_Work item_
Some of the lines below need repeating. Reproduce exactly those between the lines holding "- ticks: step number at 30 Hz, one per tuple" and "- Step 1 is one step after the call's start", inclusive.

_Recorded information_
<<<<
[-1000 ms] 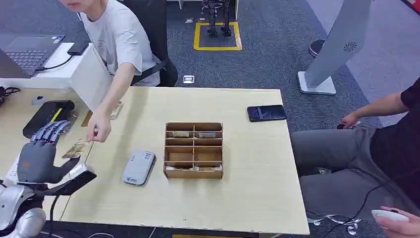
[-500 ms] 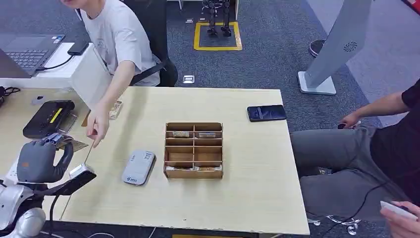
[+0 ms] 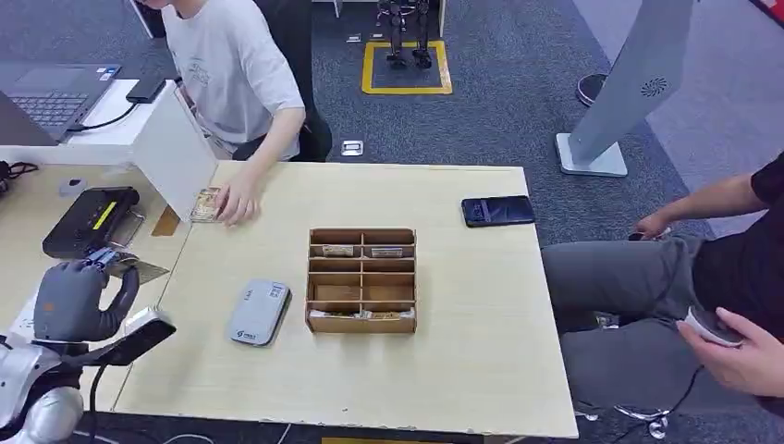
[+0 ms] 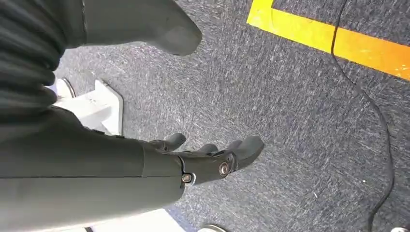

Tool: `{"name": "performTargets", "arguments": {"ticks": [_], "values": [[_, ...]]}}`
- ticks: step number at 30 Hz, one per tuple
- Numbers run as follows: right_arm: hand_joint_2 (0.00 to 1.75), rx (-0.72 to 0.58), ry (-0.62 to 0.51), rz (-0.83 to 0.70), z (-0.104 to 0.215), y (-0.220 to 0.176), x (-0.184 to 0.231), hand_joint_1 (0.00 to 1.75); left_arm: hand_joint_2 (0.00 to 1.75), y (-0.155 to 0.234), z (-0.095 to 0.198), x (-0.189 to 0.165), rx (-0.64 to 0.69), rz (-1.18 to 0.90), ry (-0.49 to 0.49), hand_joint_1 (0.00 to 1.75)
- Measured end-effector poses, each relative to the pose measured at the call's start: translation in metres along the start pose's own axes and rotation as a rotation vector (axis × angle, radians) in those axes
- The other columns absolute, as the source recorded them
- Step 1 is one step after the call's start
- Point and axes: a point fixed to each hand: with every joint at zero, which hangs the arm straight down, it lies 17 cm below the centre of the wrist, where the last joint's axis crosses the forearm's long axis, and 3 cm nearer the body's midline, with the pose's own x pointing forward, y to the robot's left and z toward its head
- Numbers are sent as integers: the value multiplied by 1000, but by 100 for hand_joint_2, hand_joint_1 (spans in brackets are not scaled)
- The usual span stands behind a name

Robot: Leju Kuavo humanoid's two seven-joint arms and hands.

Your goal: Pass the card to the sensor for recognition and then transmit it.

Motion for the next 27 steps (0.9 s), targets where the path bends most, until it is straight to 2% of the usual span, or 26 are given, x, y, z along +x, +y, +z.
{"name": "performTargets", "arguments": {"ticks": [4, 9, 13, 17, 22, 27], "values": [[175, 0, -2, 0, -1, -1, 1, 0, 175, -7, 1, 6, -26, 118, -3, 175], [175, 10, 4, -4, 0, 0, -1, 0, 175, -55, 11, 31, -240, 509, 82, 175], [175, -6, 4, -1, -1, -4, 0, 0, 175, -75, 1, 60, -268, 708, 146, 175], [175, -49, -22, 3, -5, -10, 10, 0, 175, -84, -15, 95, -253, 892, 156, 175], [175, -41, -9, 2, -7, -5, 9, 0, 175, -93, -26, 121, -253, 959, 149, 175], [175, -26, -5, 1, -7, 0, 6, 0, 175, -95, -30, 132, -258, 976, 139, 175]]}}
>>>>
_Finished task_
- ticks: step number at 30 Hz, one per tuple
- Numbers run as follows: right_arm: hand_joint_2 (0.00 to 1.75), rx (-0.72 to 0.58), ry (-0.62 to 0.51), rz (-0.83 to 0.70), z (-0.104 to 0.215), y (-0.220 to 0.176), x (-0.184 to 0.231), hand_joint_1 (0.00 to 1.75); left_arm: hand_joint_2 (0.00 to 1.75), y (-0.155 to 0.234), z (-0.095 to 0.198), x (-0.189 to 0.165), rx (-0.64 to 0.69), rz (-1.18 to 0.90), ry (-0.49 to 0.49), hand_joint_1 (0.00 to 1.75)
- Measured end-effector poses, each relative to the pose measured at the call's start: translation in metres along the start pose's own axes and rotation as a rotation vector (axis × angle, radians) in those axes
- The other columns absolute, as the source recorded them
- Step 1 is one step after the call's start

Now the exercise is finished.